We are importing build_sam3_image_model function to load the SAM 3 model and Sam3Processor to later initialize the SAM 3 image processor.

We also import overlay_masks from the utils module that helps us overlay the segmentation mask on top of the input image.

Apart from that, we are defining argument parsers for input images, the text prompt for the object that we want to segment, and whether or not we want to visualize the final result.

Functions to Load Model, Process Image & Run Inference, and Save Results

The following code block contains three functions.

def load_model():
    """Load the SAM3 image model and processor."""
    model = build_sam3_image_model()
    processor = Sam3Processor(model)
    return model, processor


def process_image(processor, image_path, prompt):
    """
    Process an image with SAM3 using a text prompt.
    
    Args:
        processor: Sam3Processor instance
        image_path: Path to the input image
        prompt: Text prompt for segmentation
        
    Returns:
        tuple: (original_image, result_image, masks, boxes, scores)
    """
    # Load the image
    image = Image.open(image_path)
    
    # Set image and get inference state
    inference_state = processor.set_image(image)
    
    # Prompt the model with text
    output = processor.set_text_prompt(state=inference_state, prompt=prompt)
    
    # Get the masks, bounding boxes, and scores
    masks = output['masks']
    boxes = output['boxes']
    scores = output['scores']
    
    # Create overlay visualization
    result = overlay_masks(image, masks)
    
    return image, result, masks, boxes, scores


def save_result(result_image, input_image_path, output_base_dir='outputs'):
    """
    Save the result image to outputs/image_name_datetime/result.png
    
    Args:
        result_image: PIL Image to save
        input_image_path: Path to the input image (used to determine output directory name)
        output_base_dir: Base directory for outputs (default: 'outputs')
        
    Returns:
        str: Path where the result was saved
    """
    # Get the image name without extension
    image_name = Path(input_image_path).stem
    
    # Get current timestamp
    timestamp = datetime.now().strftime("%Y%m%d_%H%M%S")
    
    # Create output directory: outputs/image_name_datetime/
    output_dir = Path(output_base_dir) / f"{image_name}_{timestamp}"
    output_dir.mkdir(parents=True, exist_ok=True)
    
    # Save result
    output_path = output_dir / "result.png"
    result_image.save(output_path)
    
    print(f"Result saved to: {output_path}")
    return str(output_path)

The load_model function loads the SAM 3 model and processor.

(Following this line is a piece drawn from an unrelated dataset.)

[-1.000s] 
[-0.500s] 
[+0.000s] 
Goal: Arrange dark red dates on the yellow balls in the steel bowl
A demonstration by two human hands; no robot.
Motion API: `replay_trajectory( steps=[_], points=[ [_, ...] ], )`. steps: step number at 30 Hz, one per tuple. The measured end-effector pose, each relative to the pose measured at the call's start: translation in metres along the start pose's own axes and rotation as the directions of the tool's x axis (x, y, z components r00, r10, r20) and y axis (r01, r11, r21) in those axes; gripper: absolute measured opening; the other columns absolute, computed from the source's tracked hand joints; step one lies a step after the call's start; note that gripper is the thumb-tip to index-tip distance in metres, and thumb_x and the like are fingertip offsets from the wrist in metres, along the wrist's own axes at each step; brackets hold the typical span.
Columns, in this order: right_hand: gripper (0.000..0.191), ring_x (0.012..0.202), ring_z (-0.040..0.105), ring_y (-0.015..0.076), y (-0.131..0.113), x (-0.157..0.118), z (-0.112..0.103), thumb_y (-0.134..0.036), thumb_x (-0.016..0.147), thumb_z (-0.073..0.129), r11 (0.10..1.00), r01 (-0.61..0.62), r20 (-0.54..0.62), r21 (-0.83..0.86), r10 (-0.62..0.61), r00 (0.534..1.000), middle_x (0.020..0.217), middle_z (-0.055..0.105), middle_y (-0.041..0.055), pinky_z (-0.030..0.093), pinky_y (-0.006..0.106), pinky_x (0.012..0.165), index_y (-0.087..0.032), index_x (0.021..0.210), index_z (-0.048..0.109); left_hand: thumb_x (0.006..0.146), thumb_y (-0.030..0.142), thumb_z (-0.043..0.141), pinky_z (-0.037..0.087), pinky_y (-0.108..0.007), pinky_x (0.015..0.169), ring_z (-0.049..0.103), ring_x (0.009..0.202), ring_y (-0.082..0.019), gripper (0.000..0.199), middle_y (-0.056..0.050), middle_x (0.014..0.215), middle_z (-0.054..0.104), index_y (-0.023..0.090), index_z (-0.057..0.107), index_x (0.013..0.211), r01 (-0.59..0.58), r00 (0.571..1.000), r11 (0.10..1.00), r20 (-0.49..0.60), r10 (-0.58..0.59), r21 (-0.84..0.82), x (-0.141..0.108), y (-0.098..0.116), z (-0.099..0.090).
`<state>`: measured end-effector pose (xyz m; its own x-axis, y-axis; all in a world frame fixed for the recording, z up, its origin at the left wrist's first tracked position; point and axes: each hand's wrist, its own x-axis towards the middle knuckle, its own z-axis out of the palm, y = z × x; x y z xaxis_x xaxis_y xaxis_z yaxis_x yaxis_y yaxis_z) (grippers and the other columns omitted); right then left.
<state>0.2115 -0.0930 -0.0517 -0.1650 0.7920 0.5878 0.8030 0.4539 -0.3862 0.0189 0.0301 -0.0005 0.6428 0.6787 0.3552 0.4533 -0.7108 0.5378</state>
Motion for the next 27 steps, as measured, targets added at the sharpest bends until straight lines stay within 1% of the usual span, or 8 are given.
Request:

The process_image function accepts the processor, input image path, and text prompt as parameters.

It reads the image, sets the text prompt with the processors, and carries out the forward pass. We extract the masks and use the overlay_masks function to obtain the final result.

The save_result function saves the resulting image in a timestamped directory.

Main Function

The main function combines everything and manages the execution flow.

def main():
    """Main execution function."""
    args = parse_arguments()
    
    # Configuration
    input_image_path = args.image_path
    prompt = args.prompt
    
    # Load model
    print("Loading SAM3 model...")
    model, processor = load_model()
    
    # Process image
    print(f"Processing image: {input_image_path}")
    print(f"Prompt: '{prompt}'")
    image, result, masks, boxes, scores = process_image(processor, input_image_path, prompt)
    
    # Save result
    output_path = save_result(result, input_image_path)
    
    # Display result    
    if args.visualize:
        plt.figure(figsize=(10, 8))
        plt.imshow(result)
        plt.axis('off')
        plt.title(f"SAM3 Segmentation - Prompt: '{prompt}'")
        plt.tight_layout()
        plt.show()
    
    print(f"Found {masks.shape[0]} masks")
    print(f"Scores: {scores}")


if __name__ == '__main__':
    main()

Before running the code for the first time, ensure that you have been granted access to SAM 3 on Hugging Face and have logged in to Hugging Face hub via CLI.

Let’s run inference on an image.

python sam3_image.py --image-path input/image_1.jpg --prompt "cat"

The following is the result.

Figure 5. SAM 3 image inference on the image of a cat.

The result looks good when a single object is present.

Let’s try another image.

python sam3_image.py --image-path input/image_2.jpg --prompt "dogs"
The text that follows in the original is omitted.